#### TO DO
Please write out exactly the lines of the data below from the line holding "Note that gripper" through the line holding "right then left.", and leave out the rest.

#### STORED DATA
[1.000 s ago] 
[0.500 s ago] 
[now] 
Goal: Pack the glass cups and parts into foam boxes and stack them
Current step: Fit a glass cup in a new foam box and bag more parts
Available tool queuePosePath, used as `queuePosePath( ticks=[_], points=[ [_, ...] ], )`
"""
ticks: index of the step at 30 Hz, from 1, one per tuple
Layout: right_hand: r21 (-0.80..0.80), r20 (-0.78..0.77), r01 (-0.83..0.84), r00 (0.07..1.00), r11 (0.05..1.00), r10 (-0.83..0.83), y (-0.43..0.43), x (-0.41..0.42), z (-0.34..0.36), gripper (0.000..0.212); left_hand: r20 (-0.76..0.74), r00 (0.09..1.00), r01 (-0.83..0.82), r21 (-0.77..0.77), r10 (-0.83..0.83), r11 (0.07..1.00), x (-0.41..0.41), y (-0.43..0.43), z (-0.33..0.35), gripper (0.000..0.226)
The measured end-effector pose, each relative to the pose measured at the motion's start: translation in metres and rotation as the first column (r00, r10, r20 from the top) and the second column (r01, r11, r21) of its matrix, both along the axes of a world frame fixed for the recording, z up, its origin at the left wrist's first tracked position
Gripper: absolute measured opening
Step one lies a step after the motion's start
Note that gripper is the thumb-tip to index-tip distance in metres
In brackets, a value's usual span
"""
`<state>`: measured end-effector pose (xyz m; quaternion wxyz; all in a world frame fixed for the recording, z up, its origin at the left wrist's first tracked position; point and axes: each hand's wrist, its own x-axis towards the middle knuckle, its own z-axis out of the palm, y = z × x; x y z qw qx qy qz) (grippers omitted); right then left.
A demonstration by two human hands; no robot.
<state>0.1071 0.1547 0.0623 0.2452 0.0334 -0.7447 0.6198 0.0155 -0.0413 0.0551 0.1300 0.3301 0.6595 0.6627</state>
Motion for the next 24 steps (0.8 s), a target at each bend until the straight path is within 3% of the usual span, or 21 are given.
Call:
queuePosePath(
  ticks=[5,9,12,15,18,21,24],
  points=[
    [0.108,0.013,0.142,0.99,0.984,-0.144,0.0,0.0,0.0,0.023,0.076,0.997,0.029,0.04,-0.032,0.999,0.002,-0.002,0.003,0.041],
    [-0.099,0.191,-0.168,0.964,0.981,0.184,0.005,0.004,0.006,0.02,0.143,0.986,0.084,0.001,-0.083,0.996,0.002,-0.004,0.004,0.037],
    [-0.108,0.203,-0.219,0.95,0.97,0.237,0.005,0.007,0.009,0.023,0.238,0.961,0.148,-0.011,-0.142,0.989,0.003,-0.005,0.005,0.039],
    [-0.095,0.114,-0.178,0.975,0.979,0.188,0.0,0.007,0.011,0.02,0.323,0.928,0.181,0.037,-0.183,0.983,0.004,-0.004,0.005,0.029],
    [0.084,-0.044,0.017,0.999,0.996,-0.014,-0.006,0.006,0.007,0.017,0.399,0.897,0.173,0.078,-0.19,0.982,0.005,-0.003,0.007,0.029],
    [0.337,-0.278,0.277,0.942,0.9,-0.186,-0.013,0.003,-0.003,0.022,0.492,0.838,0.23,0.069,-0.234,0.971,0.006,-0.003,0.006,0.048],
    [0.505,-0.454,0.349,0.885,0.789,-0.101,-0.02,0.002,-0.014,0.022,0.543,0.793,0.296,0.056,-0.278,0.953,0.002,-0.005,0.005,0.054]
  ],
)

#### OUTPUT BELOW
Note that gripper is the thumb-tip to index-tip distance in metres
In brackets, a value's usual span
"""
`<state>`: measured end-effector pose (xyz m; quaternion wxyz; all in a world frame fixed for the recording, z up, its origin at the left wrist's first tracked position; point and axes: each hand's wrist, its own x-axis towards the middle knuckle, its own z-axis out of the palm, y = z × x; x y z qw qx qy qz) (grippers omitted); right then left.

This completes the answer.